WHAT YOU WILL DO:
Copy each of the entries below faithfully, setting aside any pictures.

(Stored items)
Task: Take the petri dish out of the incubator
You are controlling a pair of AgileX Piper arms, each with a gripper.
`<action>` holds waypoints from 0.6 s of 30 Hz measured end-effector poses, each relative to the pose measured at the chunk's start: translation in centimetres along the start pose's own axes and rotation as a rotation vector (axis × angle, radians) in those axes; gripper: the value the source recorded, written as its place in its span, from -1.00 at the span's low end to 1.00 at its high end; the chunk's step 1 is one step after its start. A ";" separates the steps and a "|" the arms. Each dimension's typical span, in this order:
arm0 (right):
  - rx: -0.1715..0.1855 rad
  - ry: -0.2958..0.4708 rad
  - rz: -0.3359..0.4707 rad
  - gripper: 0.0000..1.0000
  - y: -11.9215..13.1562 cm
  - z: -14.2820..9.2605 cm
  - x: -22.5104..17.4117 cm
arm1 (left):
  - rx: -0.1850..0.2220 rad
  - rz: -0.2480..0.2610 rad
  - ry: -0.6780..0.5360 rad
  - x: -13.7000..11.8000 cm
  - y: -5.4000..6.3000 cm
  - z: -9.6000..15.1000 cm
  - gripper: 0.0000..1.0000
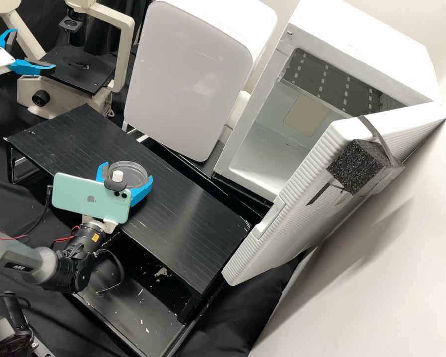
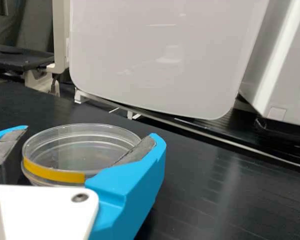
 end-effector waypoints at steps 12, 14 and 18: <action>-0.012 -0.011 0.005 1.00 0.0 0.2 0.1 | 0.000 0.000 0.000 0.0 0.0 0.0 1.00; -0.009 -0.015 0.011 1.00 0.0 0.2 0.1 | 0.000 0.000 0.000 0.0 0.0 0.0 1.00; -0.009 -0.015 0.011 1.00 0.0 0.2 0.1 | 0.000 0.000 0.000 0.0 0.0 0.0 1.00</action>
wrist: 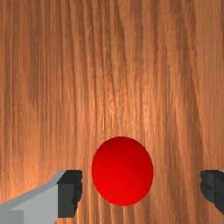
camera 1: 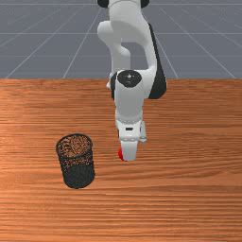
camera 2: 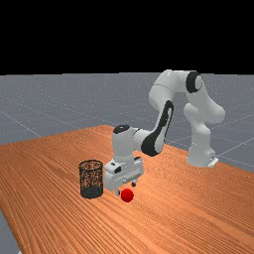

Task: Put the ball into the container

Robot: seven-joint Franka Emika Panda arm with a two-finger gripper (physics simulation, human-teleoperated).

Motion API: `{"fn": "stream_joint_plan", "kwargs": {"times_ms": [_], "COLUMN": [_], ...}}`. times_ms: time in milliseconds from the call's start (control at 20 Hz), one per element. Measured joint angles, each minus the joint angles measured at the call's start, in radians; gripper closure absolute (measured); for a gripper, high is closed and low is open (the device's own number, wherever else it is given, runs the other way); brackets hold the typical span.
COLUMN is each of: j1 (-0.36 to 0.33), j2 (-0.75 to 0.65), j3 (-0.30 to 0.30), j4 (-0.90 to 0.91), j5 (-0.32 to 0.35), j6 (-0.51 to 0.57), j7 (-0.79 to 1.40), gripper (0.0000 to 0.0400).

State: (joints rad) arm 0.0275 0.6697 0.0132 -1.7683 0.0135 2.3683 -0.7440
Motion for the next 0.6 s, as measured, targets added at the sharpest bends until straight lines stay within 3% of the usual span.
{"fn": "stream_joint_plan", "kwargs": {"times_ms": [300,600], "j1": [0.004,0.021], "j2": [0.024,0.023], "j3": [0.003,0.0], "j4": [0.036,0.015], "j5": [-0.002,0.005], "j6": [-0.044,0.001], "j7": [-0.003,0.044], "gripper": [0.0,0.0]}}
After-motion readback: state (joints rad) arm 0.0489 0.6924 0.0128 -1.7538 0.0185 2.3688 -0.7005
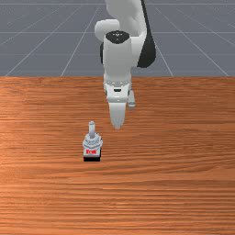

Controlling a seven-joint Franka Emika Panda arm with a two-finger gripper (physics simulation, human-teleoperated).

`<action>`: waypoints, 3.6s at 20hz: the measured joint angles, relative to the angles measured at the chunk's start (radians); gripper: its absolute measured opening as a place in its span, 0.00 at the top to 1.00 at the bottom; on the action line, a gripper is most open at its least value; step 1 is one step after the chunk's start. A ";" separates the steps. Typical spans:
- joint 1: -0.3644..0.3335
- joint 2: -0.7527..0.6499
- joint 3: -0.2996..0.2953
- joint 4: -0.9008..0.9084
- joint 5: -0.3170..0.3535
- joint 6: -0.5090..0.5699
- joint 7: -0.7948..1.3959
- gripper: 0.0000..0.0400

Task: Turn on the trigger

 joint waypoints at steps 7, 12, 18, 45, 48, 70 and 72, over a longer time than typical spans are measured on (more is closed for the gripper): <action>0.384 0.245 0.097 0.409 -0.071 -0.166 0.488 0.97; 0.396 0.243 0.092 0.393 -0.068 -0.150 0.529 1.00; 0.396 0.244 0.090 0.376 -0.075 -0.123 0.523 1.00; 0.570 -0.232 0.154 -0.386 -0.209 0.063 0.890 1.00; 0.567 -0.320 0.165 -0.530 -0.132 0.237 0.944 1.00; 0.268 -0.609 -0.241 -0.857 -0.118 0.249 0.242 1.00; 0.233 -0.630 -0.233 -0.896 -0.147 0.327 0.319 1.00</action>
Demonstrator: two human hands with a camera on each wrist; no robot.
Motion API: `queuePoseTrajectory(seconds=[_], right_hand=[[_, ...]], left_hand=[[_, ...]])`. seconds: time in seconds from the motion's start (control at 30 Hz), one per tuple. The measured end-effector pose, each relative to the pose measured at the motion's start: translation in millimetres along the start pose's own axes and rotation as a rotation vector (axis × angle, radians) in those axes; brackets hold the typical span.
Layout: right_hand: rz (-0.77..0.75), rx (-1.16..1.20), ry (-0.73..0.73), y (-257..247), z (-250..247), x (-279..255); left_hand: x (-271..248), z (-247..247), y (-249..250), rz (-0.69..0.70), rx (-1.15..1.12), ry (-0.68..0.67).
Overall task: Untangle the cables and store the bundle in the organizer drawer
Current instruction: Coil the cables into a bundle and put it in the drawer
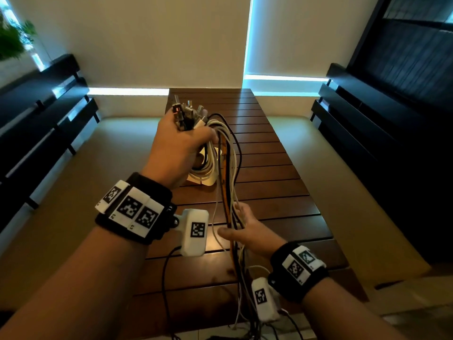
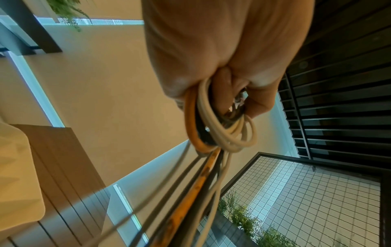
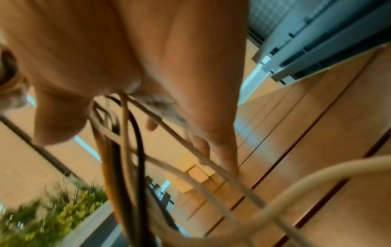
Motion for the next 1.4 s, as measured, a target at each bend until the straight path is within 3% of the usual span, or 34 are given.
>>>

SOLUTION TO THE EXERCISE:
Task: Take the petri dish out of the incubator
You are controlling a pair of AgileX Piper arms, each with a gripper.
`<action>` holds waypoints from 0.6 s of 30 Hz measured end-effector poses, each relative to the pose measured at the chunk's start: translation in centimetres along the start pose's own axes and rotation as a rotation vector (axis × angle, radians) in those axes; gripper: the value the source recorded, written as its place in its span, from -1.00 at the span's low end to 1.00 at its high end; the chunk's step 1 is one step after its start. A ";" separates the steps and a "|" the arms. Each dimension's typical span, in this order:
arm0 (right):
  - rx: -0.1715..0.1855 rad
  - ry: -0.2958..0.4708 rad
  - rz: -0.3359..0.4707 rad
  - gripper: 0.0000..1.0000
  - y: -11.9215..13.1562 cm
  - z: -14.2820..9.2605 cm
  - x: -22.5104..17.4117 cm
arm1 (left):
  - rx: -0.1850..0.2220 rad
  - rz: -0.2480..0.2610 rad
  - ry: -0.6780..0.5360 rad
  - x: -13.7000..11.8000 cm
  - y: -5.4000..6.3000 cm
  - z: -9.6000..15.1000 cm
  - gripper: 0.0000..1.0000
 end-effector waypoints at steps 12, 14 and 18: <action>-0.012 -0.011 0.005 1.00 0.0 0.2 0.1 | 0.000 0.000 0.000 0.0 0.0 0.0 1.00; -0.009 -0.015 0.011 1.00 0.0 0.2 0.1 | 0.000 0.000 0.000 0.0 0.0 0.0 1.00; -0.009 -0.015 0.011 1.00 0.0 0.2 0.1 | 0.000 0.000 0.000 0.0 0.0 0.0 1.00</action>
wrist: 
camera 1: 
camera 2: 

Task: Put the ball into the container

Robot: seven-joint Franka Emika Panda arm with a two-finger gripper (physics simulation, human-teleoperated).

Motion API: `{"fn": "stream_joint_plan", "kwargs": {"times_ms": [_], "COLUMN": [_], ...}}`. times_ms: time in milliseconds from the call's start (control at 20 Hz), one per element. Measured joint angles, each minus the joint angles measured at the call's start, in radians; gripper closure absolute (measured); for a gripper, high is closed and low is open (the device's own number, wherever else it is given, runs the other way); brackets hold the typical span.
COLUMN is each of: j1 (-0.36 to 0.33), j2 (-0.75 to 0.65), j3 (-0.30 to 0.30), j4 (-0.90 to 0.91), j5 (-0.32 to 0.35), j6 (-0.51 to 0.57), j7 (-0.79 to 1.40), gripper (0.0000 to 0.0400).

State: (joints rad) arm 0.0275 0.6697 0.0132 -1.7683 0.0135 2.3683 -0.7440
Motion for the next 0.6 s, as measured, targets added at the sharpest bends until straight lines stay within 3% of the usual span.
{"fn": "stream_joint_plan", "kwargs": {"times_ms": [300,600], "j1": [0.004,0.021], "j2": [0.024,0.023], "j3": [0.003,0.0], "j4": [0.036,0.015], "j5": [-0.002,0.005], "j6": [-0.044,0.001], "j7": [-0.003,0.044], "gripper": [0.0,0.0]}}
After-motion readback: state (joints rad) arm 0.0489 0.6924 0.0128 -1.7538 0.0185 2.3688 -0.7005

Controlling a seven-joint Franka Emika Panda arm with a two-finger gripper (physics simulation, human-teleoperated).

`<action>`: waypoints, 3.6s at 20hz: the measured joint angles, relative to the angles measured at the chunk's start (radians); gripper: its absolute measured opening as a place in its span, 0.00 at the top to 1.00 at the bottom; on the action line, a gripper is most open at its least value; step 1 is one step after the chunk's start. A ";" separates the steps. Typical spans:
- joint 1: -0.3644..0.3335
- joint 2: -0.7527..0.6499
- joint 3: -0.2996..0.2953
- joint 4: -0.9008..0.9084
- joint 5: -0.3170..0.3535
- joint 6: -0.5090..0.5699
- joint 7: -0.7948..1.3959
- gripper: 0.0000..0.0400

Task: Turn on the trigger

 joint waypoints at steps 7, 12, 18, 45, 48, 70 and 72, over a longer time than typical spans are measured on (more is closed for the gripper): <action>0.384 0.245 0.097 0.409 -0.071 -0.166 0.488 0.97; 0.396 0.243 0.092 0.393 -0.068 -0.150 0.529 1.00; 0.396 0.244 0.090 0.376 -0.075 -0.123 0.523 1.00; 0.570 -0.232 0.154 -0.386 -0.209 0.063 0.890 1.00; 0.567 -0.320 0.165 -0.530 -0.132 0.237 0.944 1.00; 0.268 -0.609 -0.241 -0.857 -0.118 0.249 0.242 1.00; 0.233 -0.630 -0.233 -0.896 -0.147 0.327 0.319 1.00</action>
Demonstrator: two human hands with a camera on each wrist; no robot.
Motion API: `queuePoseTrajectory(seconds=[_], right_hand=[[_, ...]], left_hand=[[_, ...]])`. seconds: time in seconds from the motion's start (control at 30 Hz), one per tuple. The measured end-effector pose, each relative to the pose measured at the motion's start: translation in millimetres along the start pose's own axes and rotation as a rotation vector (axis × angle, radians) in those axes; brackets hold the typical span.
Layout: right_hand: rz (-0.77..0.75), rx (-1.16..1.20), ry (-0.73..0.73), y (-257..247), z (-250..247), x (-279..255); left_hand: x (-271..248), z (-247..247), y (-249..250), rz (-0.69..0.70), rx (-1.15..1.12), ry (-0.68..0.67).
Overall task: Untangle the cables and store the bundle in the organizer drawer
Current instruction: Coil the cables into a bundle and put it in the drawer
Motion for the next 1.4 s, as measured, a target at each bend until the straight path is within 3% of the usual span, or 34 are given.
>>>

No further output will be produced for this exercise.